▶ **Goal of the exercise**: Transcribe the stretch of entries below from the line with "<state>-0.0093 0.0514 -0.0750" through the line with "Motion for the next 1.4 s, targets", exactly and with both ends included; leave out all other lines.

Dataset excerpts
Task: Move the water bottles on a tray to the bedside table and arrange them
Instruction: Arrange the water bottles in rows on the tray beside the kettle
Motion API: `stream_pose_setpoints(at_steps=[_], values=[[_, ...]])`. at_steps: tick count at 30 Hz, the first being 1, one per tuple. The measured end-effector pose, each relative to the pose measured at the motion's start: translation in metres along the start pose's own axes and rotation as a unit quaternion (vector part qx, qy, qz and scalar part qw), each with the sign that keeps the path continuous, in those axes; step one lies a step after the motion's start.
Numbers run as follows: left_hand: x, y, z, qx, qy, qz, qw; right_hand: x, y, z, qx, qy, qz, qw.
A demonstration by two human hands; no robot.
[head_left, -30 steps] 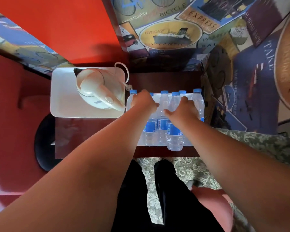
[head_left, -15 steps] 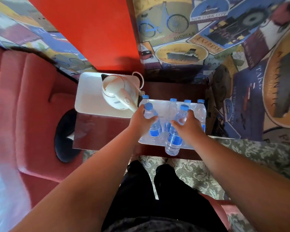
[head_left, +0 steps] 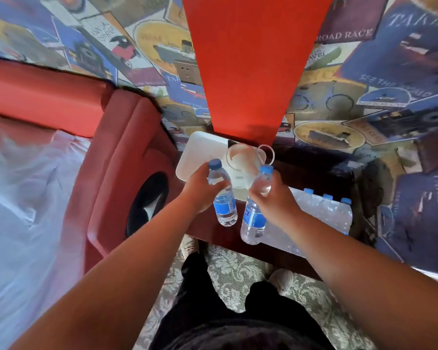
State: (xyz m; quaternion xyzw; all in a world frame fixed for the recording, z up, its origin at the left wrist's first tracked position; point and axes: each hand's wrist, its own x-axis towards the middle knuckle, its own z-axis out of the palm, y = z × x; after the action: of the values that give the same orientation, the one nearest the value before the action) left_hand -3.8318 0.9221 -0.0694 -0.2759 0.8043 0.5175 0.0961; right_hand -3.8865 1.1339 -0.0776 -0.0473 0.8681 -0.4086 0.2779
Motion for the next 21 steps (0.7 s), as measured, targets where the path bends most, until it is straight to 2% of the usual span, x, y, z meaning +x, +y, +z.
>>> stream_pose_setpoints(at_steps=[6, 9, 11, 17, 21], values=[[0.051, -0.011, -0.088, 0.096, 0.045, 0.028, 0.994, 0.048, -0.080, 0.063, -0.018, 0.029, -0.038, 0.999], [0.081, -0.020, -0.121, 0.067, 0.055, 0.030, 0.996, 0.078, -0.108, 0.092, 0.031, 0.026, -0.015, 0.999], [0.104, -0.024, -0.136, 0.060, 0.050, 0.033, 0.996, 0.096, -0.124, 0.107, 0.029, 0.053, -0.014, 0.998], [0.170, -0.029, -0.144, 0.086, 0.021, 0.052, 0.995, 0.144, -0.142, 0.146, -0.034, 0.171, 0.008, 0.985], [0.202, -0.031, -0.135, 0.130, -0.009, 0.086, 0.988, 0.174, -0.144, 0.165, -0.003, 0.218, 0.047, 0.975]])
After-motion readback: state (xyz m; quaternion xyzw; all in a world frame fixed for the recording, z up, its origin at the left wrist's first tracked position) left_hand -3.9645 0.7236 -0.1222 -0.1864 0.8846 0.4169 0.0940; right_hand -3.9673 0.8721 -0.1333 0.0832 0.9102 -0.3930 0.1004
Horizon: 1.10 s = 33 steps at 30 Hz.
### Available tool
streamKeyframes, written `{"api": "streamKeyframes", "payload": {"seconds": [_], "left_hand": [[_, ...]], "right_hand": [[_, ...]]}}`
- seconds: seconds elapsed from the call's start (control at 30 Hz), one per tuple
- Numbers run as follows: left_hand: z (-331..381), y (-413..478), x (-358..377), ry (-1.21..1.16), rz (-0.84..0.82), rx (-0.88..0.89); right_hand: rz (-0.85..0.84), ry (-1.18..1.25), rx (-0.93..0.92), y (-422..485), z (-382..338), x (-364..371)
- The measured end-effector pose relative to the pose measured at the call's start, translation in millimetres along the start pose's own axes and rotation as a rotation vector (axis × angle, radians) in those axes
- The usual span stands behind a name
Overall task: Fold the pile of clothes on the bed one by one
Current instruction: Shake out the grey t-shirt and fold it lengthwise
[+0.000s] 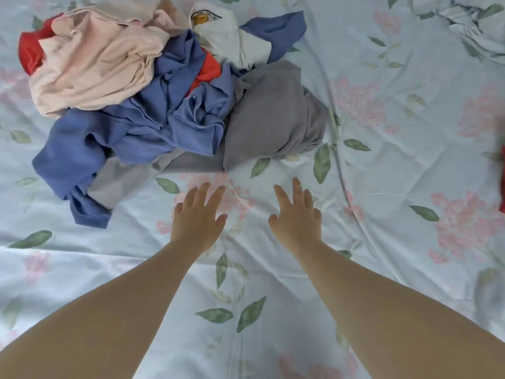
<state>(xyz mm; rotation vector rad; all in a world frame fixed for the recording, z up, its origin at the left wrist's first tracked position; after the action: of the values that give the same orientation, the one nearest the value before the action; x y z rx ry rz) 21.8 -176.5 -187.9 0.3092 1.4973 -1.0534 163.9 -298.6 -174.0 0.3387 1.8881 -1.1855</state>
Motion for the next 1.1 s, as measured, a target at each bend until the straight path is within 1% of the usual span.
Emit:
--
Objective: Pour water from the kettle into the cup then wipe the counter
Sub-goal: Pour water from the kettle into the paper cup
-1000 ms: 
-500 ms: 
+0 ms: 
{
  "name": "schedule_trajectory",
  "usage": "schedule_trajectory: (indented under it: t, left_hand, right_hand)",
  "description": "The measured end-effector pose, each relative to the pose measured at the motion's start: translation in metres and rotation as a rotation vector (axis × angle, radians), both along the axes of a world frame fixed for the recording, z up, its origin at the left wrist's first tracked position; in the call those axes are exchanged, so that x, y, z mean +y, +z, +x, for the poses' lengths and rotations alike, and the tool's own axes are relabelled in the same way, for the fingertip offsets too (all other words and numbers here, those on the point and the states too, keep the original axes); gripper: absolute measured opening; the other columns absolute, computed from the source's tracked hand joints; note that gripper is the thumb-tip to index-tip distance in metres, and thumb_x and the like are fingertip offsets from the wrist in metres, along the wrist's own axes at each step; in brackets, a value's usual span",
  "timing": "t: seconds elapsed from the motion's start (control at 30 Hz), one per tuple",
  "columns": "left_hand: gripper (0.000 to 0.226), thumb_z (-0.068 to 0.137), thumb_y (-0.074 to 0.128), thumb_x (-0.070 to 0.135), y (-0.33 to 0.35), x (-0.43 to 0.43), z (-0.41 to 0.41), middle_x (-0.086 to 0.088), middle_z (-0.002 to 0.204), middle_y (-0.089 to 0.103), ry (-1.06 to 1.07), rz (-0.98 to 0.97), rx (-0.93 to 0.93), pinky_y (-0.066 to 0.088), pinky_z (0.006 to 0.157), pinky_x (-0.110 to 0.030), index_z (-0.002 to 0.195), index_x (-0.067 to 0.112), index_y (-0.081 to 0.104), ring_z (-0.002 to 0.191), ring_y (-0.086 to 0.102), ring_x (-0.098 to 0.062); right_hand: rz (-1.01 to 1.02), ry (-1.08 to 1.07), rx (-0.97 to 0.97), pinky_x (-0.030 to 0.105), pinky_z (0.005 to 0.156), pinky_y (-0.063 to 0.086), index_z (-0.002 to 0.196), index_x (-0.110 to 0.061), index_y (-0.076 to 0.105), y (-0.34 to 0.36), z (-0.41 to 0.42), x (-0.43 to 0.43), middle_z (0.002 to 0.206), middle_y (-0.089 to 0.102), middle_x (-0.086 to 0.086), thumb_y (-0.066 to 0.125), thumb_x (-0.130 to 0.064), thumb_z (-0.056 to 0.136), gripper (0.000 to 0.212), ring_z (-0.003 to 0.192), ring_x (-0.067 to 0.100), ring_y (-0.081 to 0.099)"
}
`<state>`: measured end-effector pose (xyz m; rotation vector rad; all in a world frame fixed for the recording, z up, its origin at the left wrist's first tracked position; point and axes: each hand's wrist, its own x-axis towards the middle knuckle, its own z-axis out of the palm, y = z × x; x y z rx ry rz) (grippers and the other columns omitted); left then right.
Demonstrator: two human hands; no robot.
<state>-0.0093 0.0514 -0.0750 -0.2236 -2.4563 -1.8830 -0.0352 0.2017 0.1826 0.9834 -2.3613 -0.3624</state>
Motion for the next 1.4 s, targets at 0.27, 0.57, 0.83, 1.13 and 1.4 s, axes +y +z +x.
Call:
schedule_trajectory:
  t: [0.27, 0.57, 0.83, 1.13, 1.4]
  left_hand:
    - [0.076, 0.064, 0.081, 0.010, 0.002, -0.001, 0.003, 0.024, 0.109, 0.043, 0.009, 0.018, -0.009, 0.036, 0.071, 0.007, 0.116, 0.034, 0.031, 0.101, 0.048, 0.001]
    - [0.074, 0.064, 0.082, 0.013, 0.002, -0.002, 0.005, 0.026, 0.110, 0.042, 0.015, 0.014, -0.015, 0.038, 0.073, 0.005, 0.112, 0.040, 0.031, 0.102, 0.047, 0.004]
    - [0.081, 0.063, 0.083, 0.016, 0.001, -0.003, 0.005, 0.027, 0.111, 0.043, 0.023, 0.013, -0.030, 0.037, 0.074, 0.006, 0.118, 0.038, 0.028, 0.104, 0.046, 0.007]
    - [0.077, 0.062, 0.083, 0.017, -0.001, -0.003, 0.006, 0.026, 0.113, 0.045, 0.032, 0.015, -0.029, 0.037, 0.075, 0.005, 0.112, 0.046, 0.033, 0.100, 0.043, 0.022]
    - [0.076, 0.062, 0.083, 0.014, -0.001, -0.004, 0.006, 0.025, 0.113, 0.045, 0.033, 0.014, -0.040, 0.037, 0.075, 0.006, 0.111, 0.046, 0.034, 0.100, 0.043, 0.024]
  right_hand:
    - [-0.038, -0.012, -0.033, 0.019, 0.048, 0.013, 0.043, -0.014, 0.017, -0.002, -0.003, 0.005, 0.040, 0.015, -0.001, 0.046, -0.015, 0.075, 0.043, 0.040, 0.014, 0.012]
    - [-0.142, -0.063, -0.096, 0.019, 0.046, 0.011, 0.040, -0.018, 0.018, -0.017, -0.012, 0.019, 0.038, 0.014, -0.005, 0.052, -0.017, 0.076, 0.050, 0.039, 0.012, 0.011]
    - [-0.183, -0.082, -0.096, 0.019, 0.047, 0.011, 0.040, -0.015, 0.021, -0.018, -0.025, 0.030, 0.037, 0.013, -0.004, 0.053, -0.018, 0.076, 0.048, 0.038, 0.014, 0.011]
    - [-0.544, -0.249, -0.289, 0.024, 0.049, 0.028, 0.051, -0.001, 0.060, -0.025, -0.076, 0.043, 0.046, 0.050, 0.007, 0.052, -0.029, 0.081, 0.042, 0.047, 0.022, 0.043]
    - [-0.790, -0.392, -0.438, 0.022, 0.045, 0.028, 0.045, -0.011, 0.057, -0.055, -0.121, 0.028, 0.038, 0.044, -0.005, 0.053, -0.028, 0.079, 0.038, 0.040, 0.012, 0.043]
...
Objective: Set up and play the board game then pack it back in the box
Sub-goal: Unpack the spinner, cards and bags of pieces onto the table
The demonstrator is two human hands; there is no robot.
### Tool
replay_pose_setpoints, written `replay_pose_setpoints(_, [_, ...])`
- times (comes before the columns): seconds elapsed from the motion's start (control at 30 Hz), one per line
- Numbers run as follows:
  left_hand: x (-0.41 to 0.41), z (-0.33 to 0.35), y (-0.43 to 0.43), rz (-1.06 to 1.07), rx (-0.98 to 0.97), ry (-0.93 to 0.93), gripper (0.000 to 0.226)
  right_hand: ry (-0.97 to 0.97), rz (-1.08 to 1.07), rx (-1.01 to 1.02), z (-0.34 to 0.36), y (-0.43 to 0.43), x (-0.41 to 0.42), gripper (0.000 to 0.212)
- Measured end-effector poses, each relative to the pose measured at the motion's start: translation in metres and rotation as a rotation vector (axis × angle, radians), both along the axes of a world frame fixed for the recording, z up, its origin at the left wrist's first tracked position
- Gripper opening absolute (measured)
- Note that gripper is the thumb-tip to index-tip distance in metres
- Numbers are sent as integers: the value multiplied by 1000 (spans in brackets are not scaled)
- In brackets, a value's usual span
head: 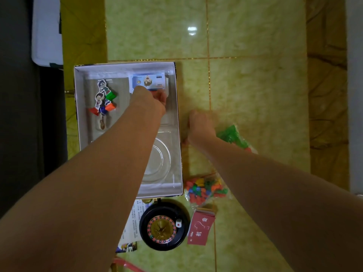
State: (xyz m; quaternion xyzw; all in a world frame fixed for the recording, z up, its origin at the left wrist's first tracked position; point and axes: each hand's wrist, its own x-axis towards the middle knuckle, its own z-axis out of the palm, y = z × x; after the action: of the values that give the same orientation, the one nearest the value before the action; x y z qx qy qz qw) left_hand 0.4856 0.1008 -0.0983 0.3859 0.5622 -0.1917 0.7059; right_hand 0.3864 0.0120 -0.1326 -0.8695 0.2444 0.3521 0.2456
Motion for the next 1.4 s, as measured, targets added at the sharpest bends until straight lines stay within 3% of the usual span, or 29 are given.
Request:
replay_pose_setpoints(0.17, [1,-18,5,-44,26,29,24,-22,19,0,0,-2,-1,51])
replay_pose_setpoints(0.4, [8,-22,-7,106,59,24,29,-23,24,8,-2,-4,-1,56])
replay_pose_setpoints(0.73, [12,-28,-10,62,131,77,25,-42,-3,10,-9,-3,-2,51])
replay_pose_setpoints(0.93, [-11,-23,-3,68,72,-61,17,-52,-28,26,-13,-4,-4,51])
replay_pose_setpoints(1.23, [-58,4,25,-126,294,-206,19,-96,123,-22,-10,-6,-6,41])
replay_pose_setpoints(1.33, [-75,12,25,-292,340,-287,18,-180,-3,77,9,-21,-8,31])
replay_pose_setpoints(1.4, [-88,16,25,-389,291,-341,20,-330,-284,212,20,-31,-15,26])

▶ **Solution**:
<state>-0.0093 0.0514 -0.0750 -0.2236 -2.4563 -1.8830 -0.0352 0.2017 0.1826 0.9834 -2.3613 -0.3624</state>
Motion for the next 1.4 s, targets at 0.27, 0.57, 0.83, 1.13 and 1.4 s, axes +y +z +x.

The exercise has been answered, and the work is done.